La biodiversidad de México no es solo una colección de especies; es una sinfonía de ecosistemas que interactúan en una danza compleja y delicada. Cada elemento, desde el más pequeño insecto polinizador hasta el más grande de los mamíferos terrestres, desempeña un papel crucial en el tejido de la vida. Es un patrimonio natural que nos habla de interconexión, de belleza y de la responsabilidad que tenemos de protegerlo.
En México, la naturaleza es un lienzo vivo, una obra de arte que se rehace cada día con el amanecer. Es un recordatorio de que la biodiversidad es el mayor tesoro que tenemos, y su conservación es un acto de amor no solo hacia nuestro país, sino hacia el futuro de nuestro mundo."
Atzin se encontraba en el ojo de una tormenta emocional, el mundo a su alrededor se había vuelto un silencio ensordecedor mientras las palabras pregrabadas de su madre llenaban el espacio. Era como si cada sílaba, cada entonación, fuera un hilo que lo conectaba con un pasado que creía perdido. Se sentía vulnerable, como un bebé desconsolado en busca del consuelo de su madre, cada palabra un bálsamo y a la vez un recordatorio de su ausencia.
La narración continuaba, y con cada frase sobre la biodiversidad de México, la voz de su madre tejía imágenes de un hogar lleno de amor y aprendizaje. Atzin se aferraba al teléfono, su único vínculo con esa voz que tanto añoraba. Las lágrimas fluían libremente ahora, marcando el camino de una tristeza profunda que no podía expresar con palabras.

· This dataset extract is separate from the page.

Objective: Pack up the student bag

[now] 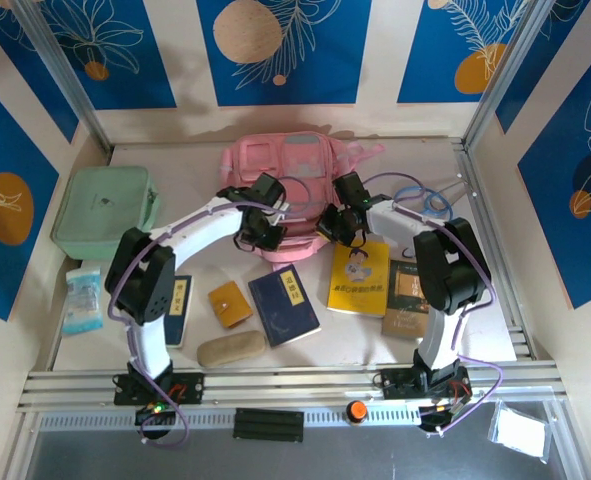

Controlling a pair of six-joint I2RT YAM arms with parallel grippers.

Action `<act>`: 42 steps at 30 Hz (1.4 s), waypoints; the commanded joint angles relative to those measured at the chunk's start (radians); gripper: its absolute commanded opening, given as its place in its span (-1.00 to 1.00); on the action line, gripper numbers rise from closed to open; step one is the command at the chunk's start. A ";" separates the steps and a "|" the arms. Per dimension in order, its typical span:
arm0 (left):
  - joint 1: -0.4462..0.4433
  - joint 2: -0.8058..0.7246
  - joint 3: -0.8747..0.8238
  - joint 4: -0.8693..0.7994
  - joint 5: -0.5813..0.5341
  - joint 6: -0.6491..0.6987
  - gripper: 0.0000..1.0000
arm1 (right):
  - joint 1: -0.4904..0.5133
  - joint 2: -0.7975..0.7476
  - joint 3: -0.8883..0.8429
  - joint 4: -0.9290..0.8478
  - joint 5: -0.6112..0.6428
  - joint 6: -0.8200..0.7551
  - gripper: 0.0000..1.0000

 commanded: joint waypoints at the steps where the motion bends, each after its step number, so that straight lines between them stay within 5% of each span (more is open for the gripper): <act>1: 0.066 -0.070 -0.040 -0.080 -0.062 0.043 -1.00 | -0.015 -0.061 0.023 -0.020 0.084 -0.076 -0.94; 17: 0.273 -0.009 -0.057 -0.058 -0.177 0.107 -1.00 | -0.066 -0.129 0.042 -0.009 0.030 -0.216 -0.99; 23: 0.277 0.052 -0.003 -0.020 -0.050 0.094 -1.00 | -0.089 -0.090 0.029 0.019 0.000 -0.209 -0.88; 31: 0.224 0.034 0.026 0.009 0.090 0.068 -1.00 | -0.119 -0.155 0.012 -0.012 -0.014 -0.192 -0.11; 42: 0.067 0.027 0.113 0.013 0.145 0.044 -1.00 | -0.070 -0.273 -0.060 -0.203 -0.005 0.050 0.46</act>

Cuando la narración llegó a su fin, Atzin se quedó inmóvil, sosteniendo el teléfono con una mano temblorosa. El silencio que siguió fue abrumador, y sin pensarlo, presionó el botón nuevamente, ansioso por escuchar la voz que le daba tanto consuelo. Una y otra vez, pulsaba el botón, cada repetición un intento desesperado de mantener viva la presencia de su madre, de no dejarla desaparecer una vez más en el silencio que ahora lo rodeaba.

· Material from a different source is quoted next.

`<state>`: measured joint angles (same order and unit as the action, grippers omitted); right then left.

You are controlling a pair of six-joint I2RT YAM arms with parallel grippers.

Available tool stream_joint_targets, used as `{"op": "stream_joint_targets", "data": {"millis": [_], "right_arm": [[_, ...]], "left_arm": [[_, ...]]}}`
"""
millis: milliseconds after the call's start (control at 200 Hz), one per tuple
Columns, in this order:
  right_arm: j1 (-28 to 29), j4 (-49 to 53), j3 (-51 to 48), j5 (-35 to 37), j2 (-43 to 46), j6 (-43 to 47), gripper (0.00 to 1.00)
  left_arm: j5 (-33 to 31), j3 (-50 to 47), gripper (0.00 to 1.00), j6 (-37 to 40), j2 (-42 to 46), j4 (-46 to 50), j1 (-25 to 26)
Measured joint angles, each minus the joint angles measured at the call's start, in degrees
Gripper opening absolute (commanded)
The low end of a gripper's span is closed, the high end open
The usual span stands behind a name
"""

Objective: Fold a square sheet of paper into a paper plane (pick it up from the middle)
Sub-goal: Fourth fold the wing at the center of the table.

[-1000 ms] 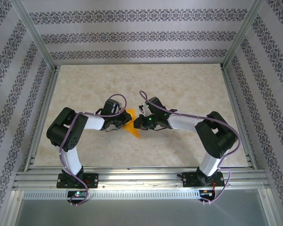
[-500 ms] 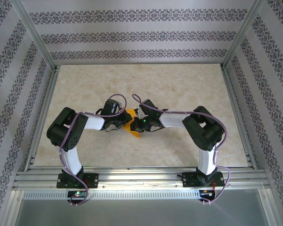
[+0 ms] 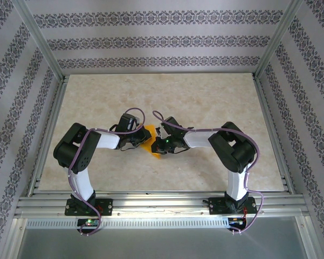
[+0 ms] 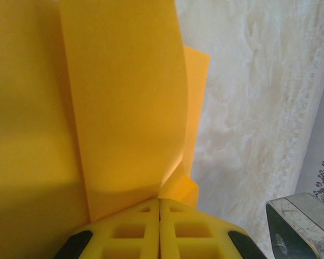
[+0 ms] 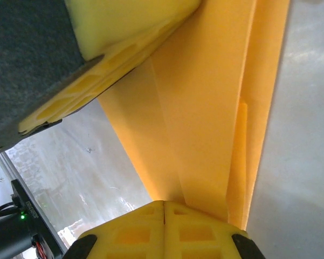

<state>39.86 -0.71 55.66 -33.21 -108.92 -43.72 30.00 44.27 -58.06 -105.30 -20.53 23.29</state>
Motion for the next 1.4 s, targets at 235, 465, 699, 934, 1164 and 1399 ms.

Atzin estaba sumido en sus pensamientos, perdido en un mar de recuerdos y emociones que lo habían llevado a aquel museo, cuando de repente, una presencia interrumpió su ensimismamiento. Una mano se posó sobre su hombro, firme pero sin agresividad, sacándolo de su trance.
— Joven, necesito que me acompañe —dijo una voz grave.

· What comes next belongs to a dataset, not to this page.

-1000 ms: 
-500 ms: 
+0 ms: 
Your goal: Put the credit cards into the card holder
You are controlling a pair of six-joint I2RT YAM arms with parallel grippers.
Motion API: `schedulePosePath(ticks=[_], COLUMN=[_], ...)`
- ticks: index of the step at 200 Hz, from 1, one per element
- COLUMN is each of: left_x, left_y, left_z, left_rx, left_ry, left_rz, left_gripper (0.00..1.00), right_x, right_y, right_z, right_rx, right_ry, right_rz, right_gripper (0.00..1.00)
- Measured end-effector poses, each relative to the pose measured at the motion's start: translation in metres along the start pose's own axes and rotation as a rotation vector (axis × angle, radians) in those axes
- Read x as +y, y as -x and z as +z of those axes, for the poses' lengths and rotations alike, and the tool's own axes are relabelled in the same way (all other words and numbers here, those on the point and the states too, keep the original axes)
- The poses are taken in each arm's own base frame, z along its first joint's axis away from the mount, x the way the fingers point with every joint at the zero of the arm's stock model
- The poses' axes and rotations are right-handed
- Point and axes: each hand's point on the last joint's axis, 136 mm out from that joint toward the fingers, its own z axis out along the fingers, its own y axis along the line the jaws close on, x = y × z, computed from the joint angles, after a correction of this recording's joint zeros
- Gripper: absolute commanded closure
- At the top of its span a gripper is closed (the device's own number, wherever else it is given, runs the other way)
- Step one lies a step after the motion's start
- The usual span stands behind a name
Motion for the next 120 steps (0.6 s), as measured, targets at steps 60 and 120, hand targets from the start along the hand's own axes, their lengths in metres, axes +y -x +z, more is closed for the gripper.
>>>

Atzin giró sobre sus talones, encontrándose con la mirada penetrante de un guardia de seguridad. Su corazón comenzó a latir con fuerza, un tamborileo sordo en sus oídos.
—¿Qué? —balbuceó, la sorpresa pintada en su rostro pálido— ¿Por qué? No he hecho nada malo.
— Por favor, venga conmigo.
— Pero espere, usted no puede simplemente…
— De hecho, sí puedo. Vamos, no hay tiempo que perder —interrumpió el guardia, su tono dejaba en claro que no había margen para la discusión.
Con un tirón suave pero decidido, el guardia condujo a Atzin a través de los pasillos laberínticos del museo. Pasaron por salas de exposiciones silenciosas y galerías vacías, hasta que llegaron a una puerta discreta que daba a una sala de mantenimiento. La puerta se cerró con un clic sordo detrás de ellos, y Atzin se encontró en un cuarto austero, apenas iluminado por la luz mortecina de unas lámparas fluorescentes.
El aire estaba cargado de electricidad, y Atzin podía sentir el nerviosismo trepando por su columna. Sus manos temblaban, apenas perceptiblemente, mientras su mente corría tratando de anticipar el motivo de aquel encuentro forzado.
Entonces, como una aparición, una figura se deslizó ante el, revelando a una mujer que Atzin reconoció al instante. Era la detective del hospital, la misma que había estado rondando, haciendo preguntas incisivas apenas unos días antes.
—Hola, Atzin —saludó ella, su voz cortando el silencio con una claridad inquietante. Señaló hacia una mesa de plástico desgastada— Siéntate, por favor. Tenemos mucho de qué hablar.